Nas Olimpíadas, o nadador norte americano Ryan Lochte afirmou que foi vítima de um assalto, no Rio de Janeiro, após retornar de uma festa com amigos. Segundo o seu relato inicial, ladrões armados teriam parado o táxi no qual estavam alguns integrantes do time de natação norte americano e levado dinheiro das vítimas.

O caso rapidamente tomou as manchetes internacionais e a mídia questionava a segurança dos atletas e a escolha do Rio de Janeiro para sediar as Olimpíadas.

Ao ser questionado sobre o suposto roubo, Ryan Lochte e seus amigos teriam apresentado versões diferentes sobre o que teria acontecido.

Após investigações, descobriu-se a verdade: os nadadores não haviam sido roubados. Ao contrário, teriam entrado em uma discussão em um posto de gasolina, inclusive chegando a urinar em público e a quebrar objetos. Após serem repreendidos pelos seguranças presentes do local, os atletas teriam pagado os prejuízos e voltado à Vila dos Atletas.

Mas a conduta dos nadadores pode não sair impune: isso porque, no Brasil, comunicar falsamente um crime é considerado crime!

A comunicação falsa de crime ou de contravenção está prevista no artigo 340 do Código Penal, no capítulo que prevê os crimes contra a administração da justiça, e assim dispõe, in litteris:

Art. 340 – Provocar a ação de autoridade, comunicando-lhe a ocorrência de crime ou de contravenção que sabe não se ter verificado.

Pena – detenção, de um a seis meses, ou multa.

Esse tipo penal tem como objetivo proteger a administração pública, e evitar que as autoridades policiais ou judiciárias ajam sem justo motivo, perdendo tempo e recursos que poderiam ser alocados para casos reais.

Segundo Rogério Greco, nesse tipo penal não é necessário que as autoridades tenham formalizado o inquérito policial ou oferecido denúncia em juízo. Basta que, ao comunicar um crime que saiba que não ocorreu, o sujeito provoque na autoridade responsável uma ação de apurar a ocorrência desse suposto crime. Também, é essencial, para o tipo penal, que o agente tenha a certeza de que o crime a ser comunicado não ocorreu. Caso haja dúvidas em relação ao crime comunicado, não haverá a incidência da norma penal.
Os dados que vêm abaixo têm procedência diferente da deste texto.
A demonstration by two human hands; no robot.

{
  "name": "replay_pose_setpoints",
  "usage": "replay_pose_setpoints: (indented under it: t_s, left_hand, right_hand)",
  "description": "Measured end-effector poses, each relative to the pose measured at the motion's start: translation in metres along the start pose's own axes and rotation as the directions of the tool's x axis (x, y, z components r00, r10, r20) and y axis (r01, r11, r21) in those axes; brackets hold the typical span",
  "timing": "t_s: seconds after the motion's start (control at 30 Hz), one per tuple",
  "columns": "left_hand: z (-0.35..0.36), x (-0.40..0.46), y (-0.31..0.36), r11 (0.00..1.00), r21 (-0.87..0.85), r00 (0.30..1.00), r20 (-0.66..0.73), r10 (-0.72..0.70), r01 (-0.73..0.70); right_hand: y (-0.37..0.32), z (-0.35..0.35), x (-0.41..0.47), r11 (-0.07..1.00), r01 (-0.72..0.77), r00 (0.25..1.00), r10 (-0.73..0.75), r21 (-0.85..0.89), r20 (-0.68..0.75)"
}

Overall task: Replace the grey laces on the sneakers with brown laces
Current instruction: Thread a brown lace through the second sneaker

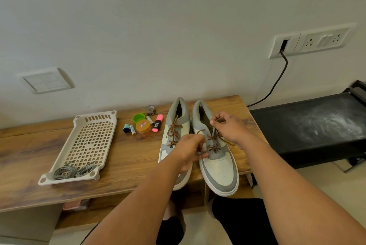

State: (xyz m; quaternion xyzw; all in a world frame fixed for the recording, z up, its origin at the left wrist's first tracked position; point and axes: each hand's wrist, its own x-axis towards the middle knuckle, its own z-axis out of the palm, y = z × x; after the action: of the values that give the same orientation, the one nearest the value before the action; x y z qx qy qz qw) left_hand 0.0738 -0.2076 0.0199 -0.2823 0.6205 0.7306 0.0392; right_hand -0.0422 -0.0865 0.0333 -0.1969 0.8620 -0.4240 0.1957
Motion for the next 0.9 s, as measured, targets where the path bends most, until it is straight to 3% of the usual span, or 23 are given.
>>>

Importante ressaltar também que o tipo penal prevê que a falsa comunicação pode ser tanto de um crime como de uma contravenção penal. E, ainda, a falsa infração penal comunicada pode ser dolosa, culposa, consumada ou até mesmo na forma tentada, desde que enseje uma ação por parte do Estado, de apurar a falsa infração.

Devido a pena cominada ser detenção de um a seis meses ou multa, a competência para o julgamento é do Juizado Especial Criminal e há, ainda, a possibilidade de suspensão condicional do processo.

No caso de Ryan Lochte, ao comunicar falsamente um crime, o nadador não teria tão somente prejudicado a administração pública que deslocou esforços para investigar o suposto roubo, mas também prejudicou a imagem do Brasil internacionalmente, visto que levantou a discussão acerca dos níveis de segurança no país e ainda reforçou preconceitos.

Referências:
GRECO, Rogério. Curso de Direito Penal: Parte Especial. Volume IV. 10. ed. Niterói: Impetus, 2014.